» Problem statement
When the string "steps" occurs in a line of the listing below, return that line.

• • • • •

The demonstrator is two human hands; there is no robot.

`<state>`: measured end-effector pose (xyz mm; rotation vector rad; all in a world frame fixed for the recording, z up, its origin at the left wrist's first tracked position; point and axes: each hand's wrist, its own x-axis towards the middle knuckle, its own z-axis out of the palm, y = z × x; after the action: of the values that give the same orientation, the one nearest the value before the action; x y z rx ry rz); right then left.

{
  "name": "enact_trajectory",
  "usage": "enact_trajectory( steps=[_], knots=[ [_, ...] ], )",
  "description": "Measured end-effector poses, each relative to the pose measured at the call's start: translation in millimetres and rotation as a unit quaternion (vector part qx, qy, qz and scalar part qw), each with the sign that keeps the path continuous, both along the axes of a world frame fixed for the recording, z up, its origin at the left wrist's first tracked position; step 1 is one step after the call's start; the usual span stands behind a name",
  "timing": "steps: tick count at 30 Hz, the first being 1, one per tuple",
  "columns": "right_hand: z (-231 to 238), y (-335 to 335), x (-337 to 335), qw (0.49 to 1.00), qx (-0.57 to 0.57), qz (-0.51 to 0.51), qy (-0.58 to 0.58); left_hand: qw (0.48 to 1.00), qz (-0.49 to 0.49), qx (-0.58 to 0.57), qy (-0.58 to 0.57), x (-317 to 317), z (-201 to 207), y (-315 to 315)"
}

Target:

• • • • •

» Task solution
  "usage": "enact_trajectory( steps=[_], knots=[ [_, ...] ], )",
  "timing": "steps: tick count at 30 Hz, the first being 1, one per tuple",

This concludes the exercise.